- To do
Take the lines below between the one holding "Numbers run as" and the one holding "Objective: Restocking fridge", inclusive, and copy them exactly. Add nothing.

....................

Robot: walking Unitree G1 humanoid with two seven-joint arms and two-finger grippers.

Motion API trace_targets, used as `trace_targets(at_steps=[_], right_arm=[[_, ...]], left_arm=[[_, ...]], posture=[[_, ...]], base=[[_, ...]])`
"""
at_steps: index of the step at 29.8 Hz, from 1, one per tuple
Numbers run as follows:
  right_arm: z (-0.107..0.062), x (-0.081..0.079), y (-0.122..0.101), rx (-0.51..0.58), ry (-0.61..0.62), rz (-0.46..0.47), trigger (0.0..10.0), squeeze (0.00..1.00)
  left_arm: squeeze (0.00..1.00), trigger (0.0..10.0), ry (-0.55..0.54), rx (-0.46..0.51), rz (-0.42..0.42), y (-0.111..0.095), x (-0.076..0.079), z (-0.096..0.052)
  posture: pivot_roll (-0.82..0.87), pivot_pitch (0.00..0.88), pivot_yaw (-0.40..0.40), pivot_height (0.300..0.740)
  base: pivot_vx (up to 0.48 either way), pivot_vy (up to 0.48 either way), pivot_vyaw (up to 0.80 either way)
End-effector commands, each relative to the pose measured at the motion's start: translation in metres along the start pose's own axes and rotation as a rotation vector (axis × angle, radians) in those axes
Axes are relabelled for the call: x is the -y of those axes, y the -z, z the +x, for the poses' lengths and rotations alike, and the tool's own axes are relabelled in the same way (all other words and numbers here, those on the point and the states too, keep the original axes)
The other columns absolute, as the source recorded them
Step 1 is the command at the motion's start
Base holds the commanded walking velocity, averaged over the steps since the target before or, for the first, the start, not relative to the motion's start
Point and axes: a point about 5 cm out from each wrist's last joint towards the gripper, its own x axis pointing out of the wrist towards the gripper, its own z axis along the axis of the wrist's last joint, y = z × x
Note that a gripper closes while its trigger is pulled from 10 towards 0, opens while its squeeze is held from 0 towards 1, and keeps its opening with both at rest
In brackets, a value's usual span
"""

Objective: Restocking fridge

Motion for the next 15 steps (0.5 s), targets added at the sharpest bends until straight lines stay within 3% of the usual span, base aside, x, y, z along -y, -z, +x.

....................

- Task output
Numbers run as follows:
  right_arm: z (-0.107..0.062), x (-0.081..0.079), y (-0.122..0.101), rx (-0.51..0.58), ry (-0.61..0.62), rz (-0.46..0.47), trigger (0.0..10.0), squeeze (0.00..1.00)
  left_arm: squeeze (0.00..1.00), trigger (0.0..10.0), ry (-0.55..0.54), rx (-0.46..0.51), rz (-0.42..0.42), y (-0.111..0.095), x (-0.076..0.079), z (-0.096..0.052)
  posture: pivot_roll (-0.82..0.87), pivot_pitch (0.00..0.88), pivot_yaw (-0.40..0.40), pivot_height (0.300..0.740)
  base: pivot_vx (up to 0.48 either way), pivot_vy (up to 0.48 either way), pivot_vyaw (up to 0.80 either way)
End-effector commands, each relative to the pose measured at the motion's start: translation in metres along the start pose's own axes and rotation as a rotation vector (axis × angle, radians) in those axes
Axes are relabelled for the call: x is the -y of those axes, y the -z, z the +x, for the poses' lengths and rotations alike, and the tool's own axes are relabelled in the same way (all other words and numbers here, those on the point and the states too, keep the original axes)
The other columns absolute, as the source recorded them
Step 1 is the command at the motion's start
Base holds the commanded walking velocity, averaged over the steps since the target before or, for the first, the start, not relative to the motion's start
Point and axes: a point about 5 cm out from each wrist's last joint towards the gripper, its own x axis pointing out of the wrist towards the gripper, its own z axis along the axis of the wrist's last joint, y = z × x
Note that a gripper closes while its trigger is pulled from 10 towards 0, opens while its squeeze is held from 0 towards 1, and keeps its opening with both at rest
In brackets, a value's usual span
"""

Objective: Restocking fridge

This output requires nothing more.